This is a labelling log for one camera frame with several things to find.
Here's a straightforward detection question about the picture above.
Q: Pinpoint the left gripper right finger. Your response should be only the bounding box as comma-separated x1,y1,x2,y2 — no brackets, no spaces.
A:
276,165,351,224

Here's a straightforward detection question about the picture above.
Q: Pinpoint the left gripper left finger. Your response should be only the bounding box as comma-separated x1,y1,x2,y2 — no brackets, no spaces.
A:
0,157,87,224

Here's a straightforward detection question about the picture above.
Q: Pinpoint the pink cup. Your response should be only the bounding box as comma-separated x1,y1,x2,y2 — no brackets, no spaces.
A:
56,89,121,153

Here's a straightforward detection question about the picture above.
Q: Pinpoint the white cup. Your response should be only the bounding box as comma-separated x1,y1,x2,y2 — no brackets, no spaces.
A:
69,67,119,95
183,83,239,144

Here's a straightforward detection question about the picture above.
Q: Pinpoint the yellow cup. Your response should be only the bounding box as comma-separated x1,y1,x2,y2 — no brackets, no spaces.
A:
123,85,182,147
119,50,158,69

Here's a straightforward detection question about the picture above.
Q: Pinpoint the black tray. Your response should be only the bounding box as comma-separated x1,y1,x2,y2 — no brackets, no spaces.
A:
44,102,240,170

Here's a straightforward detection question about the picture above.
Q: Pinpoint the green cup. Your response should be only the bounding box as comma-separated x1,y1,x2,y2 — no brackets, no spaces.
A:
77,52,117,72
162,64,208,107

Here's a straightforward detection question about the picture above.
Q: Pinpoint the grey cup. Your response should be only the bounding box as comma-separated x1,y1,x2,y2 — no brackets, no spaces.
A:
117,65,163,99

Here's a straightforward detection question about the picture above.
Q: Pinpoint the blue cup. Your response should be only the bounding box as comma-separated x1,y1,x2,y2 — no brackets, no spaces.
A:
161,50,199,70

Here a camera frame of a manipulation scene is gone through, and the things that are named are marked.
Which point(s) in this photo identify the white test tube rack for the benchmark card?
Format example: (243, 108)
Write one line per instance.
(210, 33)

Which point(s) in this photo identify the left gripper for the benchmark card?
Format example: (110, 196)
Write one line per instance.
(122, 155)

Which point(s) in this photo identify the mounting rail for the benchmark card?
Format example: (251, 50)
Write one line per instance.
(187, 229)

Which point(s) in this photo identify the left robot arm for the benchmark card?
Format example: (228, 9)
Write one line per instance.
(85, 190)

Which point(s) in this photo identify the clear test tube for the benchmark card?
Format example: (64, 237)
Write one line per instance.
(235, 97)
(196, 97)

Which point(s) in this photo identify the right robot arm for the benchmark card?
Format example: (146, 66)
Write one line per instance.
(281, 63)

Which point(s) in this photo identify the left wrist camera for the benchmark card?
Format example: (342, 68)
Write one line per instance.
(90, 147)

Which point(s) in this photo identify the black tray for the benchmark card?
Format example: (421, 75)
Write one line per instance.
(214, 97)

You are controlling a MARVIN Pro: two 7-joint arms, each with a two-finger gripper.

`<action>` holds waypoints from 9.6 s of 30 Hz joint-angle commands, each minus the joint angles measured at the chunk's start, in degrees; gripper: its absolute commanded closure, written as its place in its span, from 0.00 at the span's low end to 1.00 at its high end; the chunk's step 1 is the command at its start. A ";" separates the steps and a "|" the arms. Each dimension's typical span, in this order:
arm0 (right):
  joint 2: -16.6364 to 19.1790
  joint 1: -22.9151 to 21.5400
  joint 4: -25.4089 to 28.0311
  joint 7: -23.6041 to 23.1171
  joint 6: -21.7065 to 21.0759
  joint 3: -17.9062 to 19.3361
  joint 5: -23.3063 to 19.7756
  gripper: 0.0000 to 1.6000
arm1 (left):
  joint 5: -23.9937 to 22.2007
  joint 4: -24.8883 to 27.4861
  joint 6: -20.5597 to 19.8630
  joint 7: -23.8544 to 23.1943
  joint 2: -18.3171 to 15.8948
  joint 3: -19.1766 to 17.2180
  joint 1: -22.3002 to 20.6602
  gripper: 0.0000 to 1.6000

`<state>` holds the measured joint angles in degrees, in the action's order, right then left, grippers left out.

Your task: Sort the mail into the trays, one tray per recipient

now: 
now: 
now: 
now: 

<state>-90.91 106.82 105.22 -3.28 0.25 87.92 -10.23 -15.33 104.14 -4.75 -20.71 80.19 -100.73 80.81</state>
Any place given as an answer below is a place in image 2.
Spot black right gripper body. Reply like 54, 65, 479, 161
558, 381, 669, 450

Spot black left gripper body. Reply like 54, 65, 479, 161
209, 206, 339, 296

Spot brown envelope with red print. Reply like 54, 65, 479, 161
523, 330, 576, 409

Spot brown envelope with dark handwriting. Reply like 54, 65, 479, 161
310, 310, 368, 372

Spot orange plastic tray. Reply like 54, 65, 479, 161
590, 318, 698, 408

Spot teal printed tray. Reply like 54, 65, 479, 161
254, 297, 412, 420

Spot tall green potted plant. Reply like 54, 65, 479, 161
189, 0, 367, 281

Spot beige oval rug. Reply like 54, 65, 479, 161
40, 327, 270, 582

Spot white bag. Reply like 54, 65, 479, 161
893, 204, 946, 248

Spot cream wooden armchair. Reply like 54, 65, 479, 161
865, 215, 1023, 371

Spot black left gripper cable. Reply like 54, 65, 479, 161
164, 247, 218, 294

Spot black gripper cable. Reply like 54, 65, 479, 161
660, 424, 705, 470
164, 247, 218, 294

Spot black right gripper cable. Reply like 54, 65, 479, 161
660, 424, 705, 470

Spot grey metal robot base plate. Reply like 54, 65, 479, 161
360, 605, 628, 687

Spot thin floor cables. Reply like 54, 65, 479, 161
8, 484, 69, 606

What you will do. For every line of the material that holds the word "each", make a copy.

Answer to this exercise.
You are controlling a MARVIN Pro: two 7-joint arms, each with a two-finger gripper.
`<action>` holds waypoints from 9.6 s of 30 Hz joint-angle commands, each minus the joint angles measured at the chunk's start, in degrees; gripper: its absolute commanded closure, written as its place in its span, from 0.00 at the span's low end to 1.00 at its high end; the chunk's step 1 is the command at its start. A ";" separates the steps and a "|" the arms. Each dimension's typical span, in this order:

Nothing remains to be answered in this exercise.